PROBLEM TO WORK ON: Determine how many lines below include the string "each". Reply with the number only.

((

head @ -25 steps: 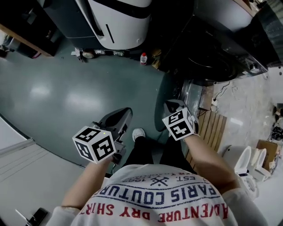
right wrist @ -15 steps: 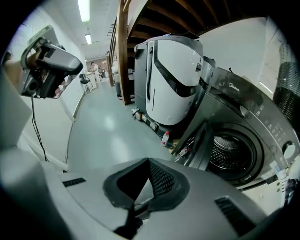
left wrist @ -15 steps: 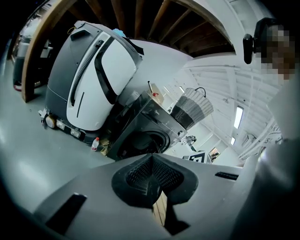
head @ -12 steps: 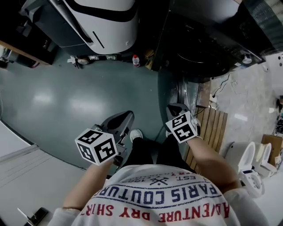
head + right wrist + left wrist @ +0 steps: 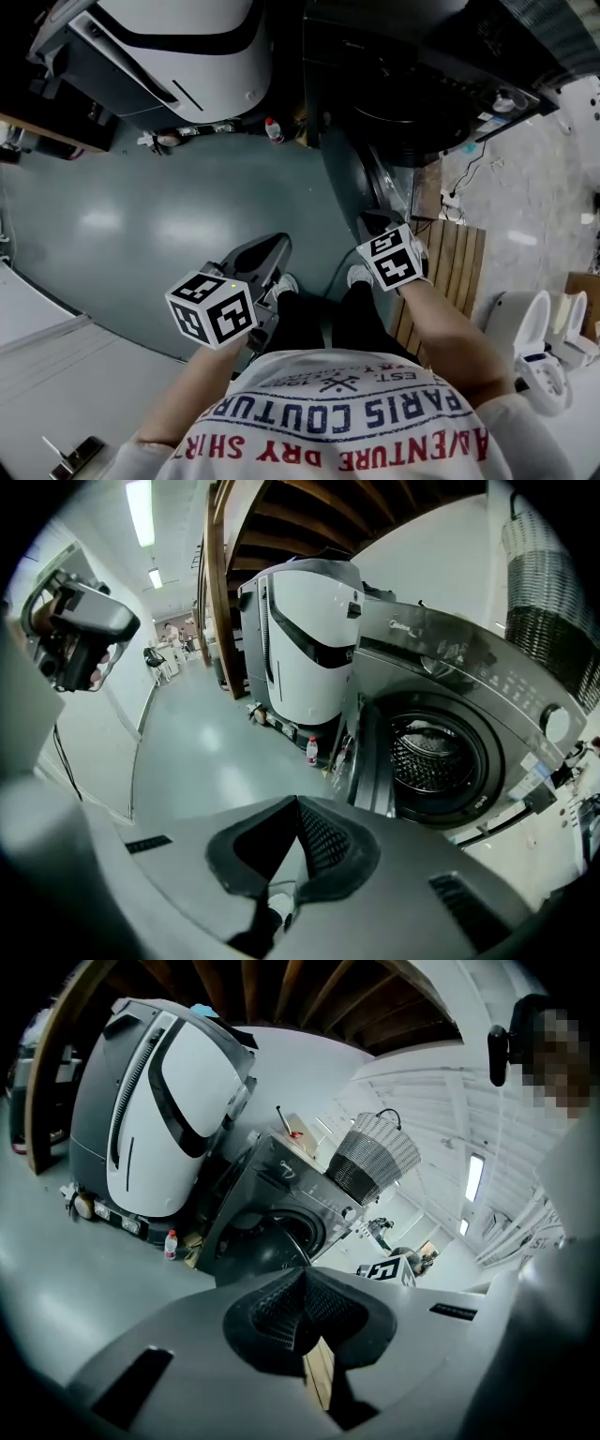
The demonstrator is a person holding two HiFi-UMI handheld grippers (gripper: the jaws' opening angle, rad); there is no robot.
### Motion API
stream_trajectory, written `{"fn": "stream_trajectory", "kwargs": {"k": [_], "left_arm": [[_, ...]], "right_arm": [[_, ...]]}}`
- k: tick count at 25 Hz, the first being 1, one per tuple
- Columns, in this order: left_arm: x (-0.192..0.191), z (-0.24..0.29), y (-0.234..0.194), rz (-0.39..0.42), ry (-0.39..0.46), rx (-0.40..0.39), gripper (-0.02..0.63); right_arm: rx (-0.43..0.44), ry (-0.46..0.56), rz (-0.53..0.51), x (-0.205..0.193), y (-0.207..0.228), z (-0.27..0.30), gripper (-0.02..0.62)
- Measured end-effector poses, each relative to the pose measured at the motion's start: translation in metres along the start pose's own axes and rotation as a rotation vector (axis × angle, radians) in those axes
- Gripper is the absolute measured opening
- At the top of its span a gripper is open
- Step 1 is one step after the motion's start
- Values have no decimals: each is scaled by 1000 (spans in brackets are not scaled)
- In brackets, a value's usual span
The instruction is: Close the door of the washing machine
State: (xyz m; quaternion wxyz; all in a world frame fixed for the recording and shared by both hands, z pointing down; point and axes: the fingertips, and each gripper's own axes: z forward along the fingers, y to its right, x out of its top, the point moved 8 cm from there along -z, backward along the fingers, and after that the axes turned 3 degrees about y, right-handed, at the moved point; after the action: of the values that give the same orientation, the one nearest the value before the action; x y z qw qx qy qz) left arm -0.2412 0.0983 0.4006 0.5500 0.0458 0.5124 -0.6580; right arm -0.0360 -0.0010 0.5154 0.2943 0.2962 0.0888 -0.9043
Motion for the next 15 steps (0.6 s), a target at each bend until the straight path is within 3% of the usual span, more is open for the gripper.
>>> {"fn": "stream_trajectory", "kwargs": {"k": [15], "left_arm": [[-6, 53, 56, 41, -53, 33, 25]], "right_arm": [[-15, 32, 89, -42, 76, -19, 21]]}}
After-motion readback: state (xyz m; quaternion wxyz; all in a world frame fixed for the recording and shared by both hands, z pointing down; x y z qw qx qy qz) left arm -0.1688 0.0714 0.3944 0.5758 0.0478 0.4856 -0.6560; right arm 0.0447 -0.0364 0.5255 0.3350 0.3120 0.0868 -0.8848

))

TASK OUTPUT: 4